Improving Your Docker Image Development Experience

Many CI systems allow you to build inside a Docker container, but creating the docker image which is used for the container can be a slow process. Various third party resources, like Docker Hub, may have rate limits, and fetching all the updates and new packages over the internet may take a while, but there are a few things you can do which will make building and testing your images faster.

There are three main things I do to improve my docker image development experience; Optimising my Docker file instruction order, making a caching HTTP proxy available, and having a local docker registry mirror available. I’ll explain each one below.

Optimise your Docker file instruction order

Why?

Docker creates a new disk image for each instruction in your docker file, and it will try to re-use these intermediate images when you re-run your docker file build. This means that if you have things in your docker file which are unlikely to change and can be moved further up your docker file you should move them further up.

How?

It’s not always possible to move things further up in your docker file; Sometimes you need to install a package before you can run a program, so there is a set order, but you may still be able to split some parts into multiple steps while you’re developing the image, then combine them back into a single step when you make your dockerfile available.

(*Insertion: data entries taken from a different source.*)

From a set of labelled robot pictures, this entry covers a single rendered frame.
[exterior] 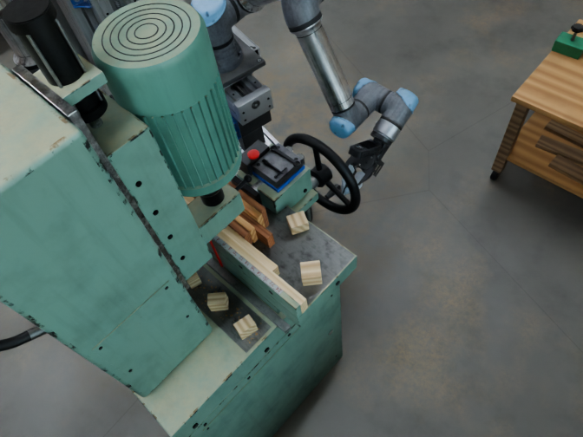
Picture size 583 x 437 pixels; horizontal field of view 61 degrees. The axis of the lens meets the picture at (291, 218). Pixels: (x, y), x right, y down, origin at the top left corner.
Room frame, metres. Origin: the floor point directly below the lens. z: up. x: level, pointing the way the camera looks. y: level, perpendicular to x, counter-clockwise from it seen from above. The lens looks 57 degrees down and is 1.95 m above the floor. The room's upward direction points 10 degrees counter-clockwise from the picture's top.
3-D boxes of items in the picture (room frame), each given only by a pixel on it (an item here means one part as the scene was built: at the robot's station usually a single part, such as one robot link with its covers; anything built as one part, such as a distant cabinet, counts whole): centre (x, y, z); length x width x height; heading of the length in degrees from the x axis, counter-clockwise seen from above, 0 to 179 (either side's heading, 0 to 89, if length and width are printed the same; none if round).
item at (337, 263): (0.75, 0.09, 0.87); 0.61 x 0.30 x 0.06; 38
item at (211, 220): (0.65, 0.18, 1.03); 0.14 x 0.07 x 0.09; 128
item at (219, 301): (0.53, 0.22, 0.82); 0.04 x 0.03 x 0.04; 85
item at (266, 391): (0.59, 0.26, 0.35); 0.58 x 0.45 x 0.71; 128
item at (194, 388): (0.59, 0.26, 0.76); 0.57 x 0.45 x 0.09; 128
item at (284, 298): (0.66, 0.21, 0.93); 0.60 x 0.02 x 0.06; 38
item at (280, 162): (0.81, 0.03, 0.99); 0.13 x 0.11 x 0.06; 38
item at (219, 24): (1.46, 0.13, 0.98); 0.13 x 0.12 x 0.14; 131
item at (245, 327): (0.45, 0.16, 0.82); 0.05 x 0.03 x 0.04; 116
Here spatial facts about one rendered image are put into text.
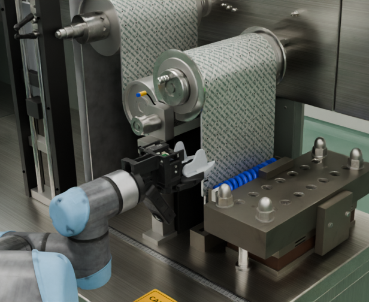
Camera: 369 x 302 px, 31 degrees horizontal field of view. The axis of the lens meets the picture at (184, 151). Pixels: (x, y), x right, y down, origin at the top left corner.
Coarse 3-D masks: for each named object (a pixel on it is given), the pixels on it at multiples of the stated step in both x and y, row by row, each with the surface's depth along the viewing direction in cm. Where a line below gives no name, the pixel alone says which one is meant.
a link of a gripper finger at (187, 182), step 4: (184, 176) 129; (192, 176) 129; (196, 176) 130; (200, 176) 131; (184, 180) 127; (188, 180) 128; (192, 180) 128; (196, 180) 129; (200, 180) 130; (180, 184) 127; (184, 184) 127; (188, 184) 128; (192, 184) 128; (196, 184) 129; (172, 188) 128; (176, 188) 127; (180, 188) 127; (184, 188) 127
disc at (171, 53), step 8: (160, 56) 134; (168, 56) 133; (176, 56) 131; (184, 56) 129; (160, 64) 135; (192, 64) 128; (192, 72) 129; (200, 72) 128; (200, 80) 128; (200, 88) 129; (160, 96) 138; (200, 96) 130; (200, 104) 130; (192, 112) 133; (200, 112) 131; (184, 120) 135
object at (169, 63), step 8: (168, 64) 133; (176, 64) 131; (184, 64) 130; (160, 72) 136; (184, 72) 130; (192, 80) 129; (192, 88) 130; (192, 96) 131; (184, 104) 133; (192, 104) 132; (176, 112) 136; (184, 112) 134
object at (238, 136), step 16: (256, 96) 143; (272, 96) 147; (208, 112) 133; (224, 112) 136; (240, 112) 140; (256, 112) 144; (272, 112) 148; (208, 128) 134; (224, 128) 138; (240, 128) 142; (256, 128) 146; (272, 128) 150; (208, 144) 136; (224, 144) 139; (240, 144) 143; (256, 144) 147; (272, 144) 152; (208, 160) 137; (224, 160) 141; (240, 160) 145; (256, 160) 149; (208, 176) 138; (224, 176) 142
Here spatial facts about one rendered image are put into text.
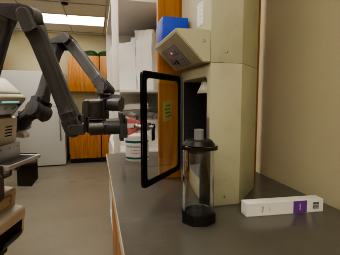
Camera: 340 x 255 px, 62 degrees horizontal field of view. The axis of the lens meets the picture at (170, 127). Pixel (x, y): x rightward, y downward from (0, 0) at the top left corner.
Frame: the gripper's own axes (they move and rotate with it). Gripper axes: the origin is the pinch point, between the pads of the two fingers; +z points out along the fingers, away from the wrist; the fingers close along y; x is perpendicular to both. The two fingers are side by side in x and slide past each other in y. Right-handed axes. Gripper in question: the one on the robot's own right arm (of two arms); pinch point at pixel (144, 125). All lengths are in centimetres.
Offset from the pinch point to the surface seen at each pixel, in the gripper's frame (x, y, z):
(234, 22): -18.3, 33.3, 26.9
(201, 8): -9.3, 39.7, 19.1
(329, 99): -21, 8, 62
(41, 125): 469, -38, -122
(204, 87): -7.1, 13.3, 21.0
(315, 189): -17, -25, 61
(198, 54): -18.4, 22.9, 14.8
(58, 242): 159, -119, -57
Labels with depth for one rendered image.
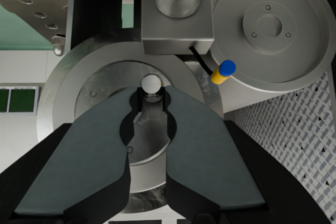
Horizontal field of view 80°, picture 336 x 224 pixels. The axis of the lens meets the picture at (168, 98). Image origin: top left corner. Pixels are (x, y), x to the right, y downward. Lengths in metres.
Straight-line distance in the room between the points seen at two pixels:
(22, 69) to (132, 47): 3.39
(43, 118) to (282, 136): 0.26
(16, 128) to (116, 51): 0.45
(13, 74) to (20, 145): 3.03
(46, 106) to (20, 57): 3.43
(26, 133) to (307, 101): 0.54
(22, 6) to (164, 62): 0.37
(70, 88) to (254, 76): 0.15
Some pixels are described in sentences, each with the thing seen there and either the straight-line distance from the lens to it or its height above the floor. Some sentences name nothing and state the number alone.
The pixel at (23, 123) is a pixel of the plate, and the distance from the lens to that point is 0.58.
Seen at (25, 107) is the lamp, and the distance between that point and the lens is 0.58.
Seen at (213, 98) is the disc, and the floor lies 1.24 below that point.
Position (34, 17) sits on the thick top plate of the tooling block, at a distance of 0.52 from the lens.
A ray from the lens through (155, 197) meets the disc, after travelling 0.17.
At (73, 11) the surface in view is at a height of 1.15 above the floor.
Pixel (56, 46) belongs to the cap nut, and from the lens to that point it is 0.57.
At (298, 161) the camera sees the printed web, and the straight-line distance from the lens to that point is 0.28.
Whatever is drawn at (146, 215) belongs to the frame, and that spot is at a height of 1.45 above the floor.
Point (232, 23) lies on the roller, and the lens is 0.20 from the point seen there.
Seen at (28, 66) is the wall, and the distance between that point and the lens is 3.50.
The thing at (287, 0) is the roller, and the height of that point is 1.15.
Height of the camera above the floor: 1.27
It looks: 10 degrees down
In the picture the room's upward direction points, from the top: 179 degrees clockwise
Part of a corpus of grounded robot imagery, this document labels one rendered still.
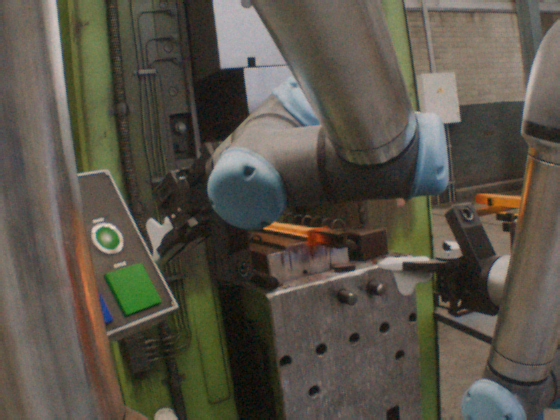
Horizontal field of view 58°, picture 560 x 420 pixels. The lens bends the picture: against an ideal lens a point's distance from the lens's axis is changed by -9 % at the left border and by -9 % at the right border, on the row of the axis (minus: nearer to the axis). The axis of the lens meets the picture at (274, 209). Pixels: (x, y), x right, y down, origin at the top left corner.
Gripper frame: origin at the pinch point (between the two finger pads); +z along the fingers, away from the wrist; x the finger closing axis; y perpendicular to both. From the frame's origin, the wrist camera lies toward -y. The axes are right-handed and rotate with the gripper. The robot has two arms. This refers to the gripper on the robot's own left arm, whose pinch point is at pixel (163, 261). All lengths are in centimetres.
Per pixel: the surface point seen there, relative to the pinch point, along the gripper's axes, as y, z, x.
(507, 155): 40, 158, -849
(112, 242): 8.5, 9.9, -0.5
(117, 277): 2.5, 9.5, 2.0
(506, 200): -18, -22, -85
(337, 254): -8, 8, -51
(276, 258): -3.2, 12.0, -37.4
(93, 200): 16.8, 10.2, -1.0
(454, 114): 129, 167, -750
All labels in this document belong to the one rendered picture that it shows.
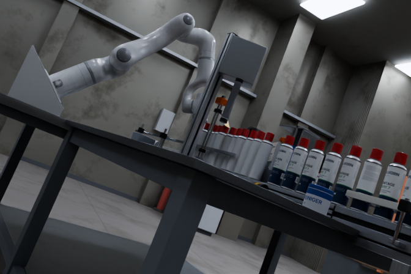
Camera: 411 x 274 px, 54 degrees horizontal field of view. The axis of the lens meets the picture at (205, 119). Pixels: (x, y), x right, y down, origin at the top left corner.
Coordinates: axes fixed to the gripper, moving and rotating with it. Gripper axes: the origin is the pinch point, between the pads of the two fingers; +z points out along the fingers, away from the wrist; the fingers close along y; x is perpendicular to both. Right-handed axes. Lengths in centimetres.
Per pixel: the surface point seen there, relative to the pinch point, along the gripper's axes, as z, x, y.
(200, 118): -4.2, -22.8, -15.7
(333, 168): 25, -84, -2
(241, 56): -33, -41, -12
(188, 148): 9.6, -17.9, -15.5
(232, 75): -23.6, -37.6, -12.8
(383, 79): -469, 238, 649
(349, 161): 24, -90, -3
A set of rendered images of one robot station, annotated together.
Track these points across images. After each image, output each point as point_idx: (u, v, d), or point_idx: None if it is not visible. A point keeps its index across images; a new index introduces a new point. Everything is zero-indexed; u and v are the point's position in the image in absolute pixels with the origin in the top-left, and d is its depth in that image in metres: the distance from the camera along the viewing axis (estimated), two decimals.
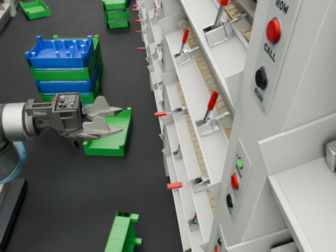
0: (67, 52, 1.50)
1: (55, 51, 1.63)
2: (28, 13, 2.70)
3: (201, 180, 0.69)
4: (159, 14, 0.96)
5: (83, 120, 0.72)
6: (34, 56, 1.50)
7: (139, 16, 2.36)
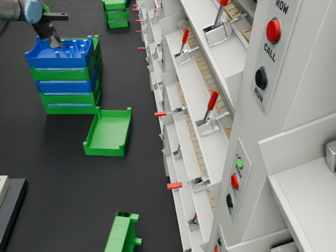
0: (67, 52, 1.50)
1: (55, 51, 1.63)
2: None
3: (201, 180, 0.69)
4: (159, 14, 0.96)
5: None
6: None
7: (139, 16, 2.36)
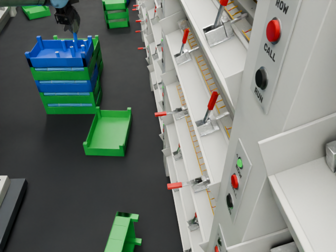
0: None
1: (75, 42, 1.51)
2: (28, 13, 2.70)
3: (201, 180, 0.69)
4: (159, 14, 0.96)
5: None
6: None
7: (139, 16, 2.36)
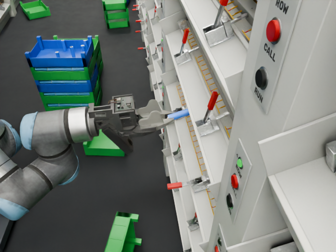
0: None
1: None
2: (28, 13, 2.70)
3: (201, 180, 0.69)
4: (159, 14, 0.96)
5: (136, 119, 0.78)
6: None
7: (139, 16, 2.36)
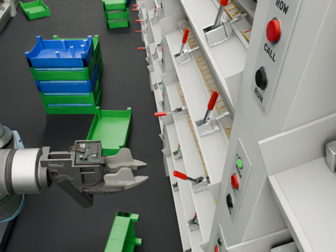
0: None
1: None
2: (28, 13, 2.70)
3: (205, 178, 0.69)
4: (159, 14, 0.96)
5: (102, 169, 0.63)
6: None
7: (139, 16, 2.36)
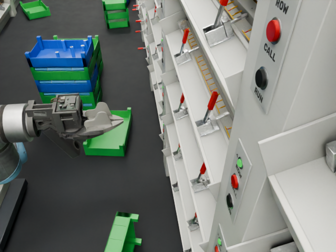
0: None
1: None
2: (28, 13, 2.70)
3: (209, 178, 0.69)
4: (159, 14, 0.96)
5: (84, 121, 0.72)
6: None
7: (139, 16, 2.36)

If, for example, you’re installing a group of packages and one set is fixed, but the other is changing as you work on your image, you might want to split that into multiple docker RUN commands so that Docker can create a cacheable image with the fixed set of packages to use as the starting point for the step which installs the package list you’re changing. This means you’ll get faster image build times because only the package list your changing needs to be re-installed in the image.

You can always combine the package installations before making the dockerfile available, so part of your development docker image might look like this;

# Install the packages needed for the build
RUN DEBIAN_FRONTEND="noninteractive" apt-get install -y git-core gnupg flex bison build-essential \ 
	zip curl zlib1g-dev gcc-multilib g++-multilib 
RUN DEBIAN_FRONTEND="noninteractive" apt-get install -y libc6-dev-i386 lib32ncurses5-dev
RUN DEBIAN_FRONTEND="noninteractive" apt-get install -y x11proto-core-dev libx11-dev lib32z1-dev 
RUN DEBIAN_FRONTEND="noninteractive" apt-get install -y libgl1-mesa-dev libxml2-utils xsltproc unzip
RUN DEBIAN_FRONTEND="noninteractive" apt-get install -y fontconfig libncurses5 procps rsync

as you build up the list of packages to install, and then, before publishing the dockerfile, you’d combine those lines to become;

RUN DEBIAN_FRONTEND="noninteractive" apt-get install -y git-core gnupg flex bison build-essential \
	zip curl zlib1g-dev gcc-multilib g++-multilib libc6-dev-i386 lib32ncurses5-dev \
	x11proto-core-dev libx11-dev lib32z1-dev libgl1-mesa-dev libxml2-utils xsltproc unzip \
	fontconfig libncurses5 procps rsync

The reason you’d combine them is that each image takes up some space on the machine where the image is build, and while you benefit from each line creating an extra image, your end users are unlikely to need all those images, and so you can combine those steps and save them some space.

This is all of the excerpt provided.